Hemen her iş para ile yürütülmeğe çalışılıyor… Ülkemizde, paranın değerinin azaldığını yaşayarak görüyor ve izliyoruz… En büyük kâğıt para birimimiz iki yüz lira… Ama bununla ne satın alınabiliyor ki?
Bu, paramızın değerinin azaldığını gösteriyor. İki binli yıllarda paradan sıfırlar atıldı, ama enflasyon sebebiyle para yine değersizleşti. Enflasyon tavan yaptıkça, alım gücü gittikçe azalıyor, paralar çoğalıyor ama, paranın çokluğu alım gücünü artırmıyor.

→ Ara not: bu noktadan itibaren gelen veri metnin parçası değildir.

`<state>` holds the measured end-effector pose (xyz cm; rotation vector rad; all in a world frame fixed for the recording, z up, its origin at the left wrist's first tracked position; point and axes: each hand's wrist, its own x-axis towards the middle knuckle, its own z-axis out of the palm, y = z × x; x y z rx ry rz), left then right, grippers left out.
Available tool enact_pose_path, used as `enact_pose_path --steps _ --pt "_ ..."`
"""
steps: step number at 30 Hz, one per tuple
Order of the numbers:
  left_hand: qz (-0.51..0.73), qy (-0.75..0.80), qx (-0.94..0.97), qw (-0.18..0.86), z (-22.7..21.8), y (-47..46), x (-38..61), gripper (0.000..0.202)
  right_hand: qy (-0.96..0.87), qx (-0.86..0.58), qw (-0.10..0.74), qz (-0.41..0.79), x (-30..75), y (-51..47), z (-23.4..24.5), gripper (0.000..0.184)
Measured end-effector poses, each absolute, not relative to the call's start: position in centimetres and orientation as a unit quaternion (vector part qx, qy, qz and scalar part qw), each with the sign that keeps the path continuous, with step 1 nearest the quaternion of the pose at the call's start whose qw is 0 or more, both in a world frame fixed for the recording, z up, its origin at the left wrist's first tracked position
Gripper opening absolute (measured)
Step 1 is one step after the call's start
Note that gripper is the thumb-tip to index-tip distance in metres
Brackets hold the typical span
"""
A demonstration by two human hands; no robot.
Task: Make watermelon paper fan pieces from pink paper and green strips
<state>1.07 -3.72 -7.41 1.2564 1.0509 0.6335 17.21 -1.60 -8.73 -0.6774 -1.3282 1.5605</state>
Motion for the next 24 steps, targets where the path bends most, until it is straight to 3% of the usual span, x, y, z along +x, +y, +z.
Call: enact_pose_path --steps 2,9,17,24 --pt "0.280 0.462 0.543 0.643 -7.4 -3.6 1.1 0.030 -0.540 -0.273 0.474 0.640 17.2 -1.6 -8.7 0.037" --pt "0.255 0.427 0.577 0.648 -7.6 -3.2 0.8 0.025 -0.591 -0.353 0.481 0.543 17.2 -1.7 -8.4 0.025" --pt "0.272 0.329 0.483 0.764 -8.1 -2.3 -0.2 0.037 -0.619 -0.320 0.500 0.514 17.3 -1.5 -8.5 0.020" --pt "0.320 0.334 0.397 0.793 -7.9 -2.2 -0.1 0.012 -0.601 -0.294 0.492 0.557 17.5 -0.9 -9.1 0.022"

Şimdi asgari ücret yeniden tespit edilmeğe çalışılıyor. Türk-İş Başkanı dikkat çekici bir tespitte bulundu:
“Bizim ücretlerimizi yeniden tespite gerek yok, ama ücretler sabit kalsa biz buna razıyız. Limonun, etin, pazardan aldığımız emtiaların fiyatı sabit kalsa yeter. Şimdi fiyat tespit ediliyor, seçimlerde sonra fiyatlar tavan yapıyor, yapılan zammın bir mahiyeti kalmıyor.”
Doğrusu da budur.
Yapılan zamlar birkaç aydan sonra eriyip gidiyor. Paralarımız o zaman adeta pul oluyor. Bu bakımdan iktidarın beş yüz ve bin liralık yeni banknot basmaları bir zaruret haline geldi. Artık ev araba fiyatları bir kaç milyon lira. Bu paralar poşetlerle taşınır hale geldi.

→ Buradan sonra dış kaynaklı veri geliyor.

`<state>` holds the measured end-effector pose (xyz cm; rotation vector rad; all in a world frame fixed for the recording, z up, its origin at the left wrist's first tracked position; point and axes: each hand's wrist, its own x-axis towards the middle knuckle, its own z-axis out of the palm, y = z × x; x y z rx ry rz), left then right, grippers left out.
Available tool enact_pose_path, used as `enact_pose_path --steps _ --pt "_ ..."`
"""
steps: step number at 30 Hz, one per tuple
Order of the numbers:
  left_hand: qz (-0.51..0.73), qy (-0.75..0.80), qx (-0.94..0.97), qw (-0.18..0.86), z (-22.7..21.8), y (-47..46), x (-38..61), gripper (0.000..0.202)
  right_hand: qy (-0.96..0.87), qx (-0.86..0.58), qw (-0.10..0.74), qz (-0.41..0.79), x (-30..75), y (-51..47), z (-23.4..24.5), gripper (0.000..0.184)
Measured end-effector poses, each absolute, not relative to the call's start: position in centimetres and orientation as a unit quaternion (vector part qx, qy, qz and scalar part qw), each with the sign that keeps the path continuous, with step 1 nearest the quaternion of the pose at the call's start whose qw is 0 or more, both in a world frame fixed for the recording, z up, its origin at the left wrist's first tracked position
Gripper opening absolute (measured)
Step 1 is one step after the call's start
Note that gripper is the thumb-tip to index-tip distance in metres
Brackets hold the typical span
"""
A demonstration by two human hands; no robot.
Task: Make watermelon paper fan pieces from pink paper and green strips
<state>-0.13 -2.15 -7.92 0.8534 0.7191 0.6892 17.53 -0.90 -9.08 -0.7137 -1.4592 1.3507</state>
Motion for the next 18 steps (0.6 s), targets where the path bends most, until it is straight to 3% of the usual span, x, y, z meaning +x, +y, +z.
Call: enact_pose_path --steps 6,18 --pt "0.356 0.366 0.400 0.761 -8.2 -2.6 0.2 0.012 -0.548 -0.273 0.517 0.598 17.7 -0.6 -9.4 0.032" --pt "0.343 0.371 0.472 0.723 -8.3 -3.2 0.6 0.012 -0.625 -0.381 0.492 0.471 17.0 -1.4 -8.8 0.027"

Hayat şarlarının mahalli seçimlerden sonra daha da ağırlaşacağı aşikâre görünüyor.
Merkez Bankasının son açıklamasında, döviz rezevlerinin arttığı söylendi. Ancak, devlet yetkilileri lüks ve israflardan feragat etmedikçe bunun bir işe yaraması mümkün olmaz.
Sayın yetkililer, paralarımız pul oldu haberiniz var mı?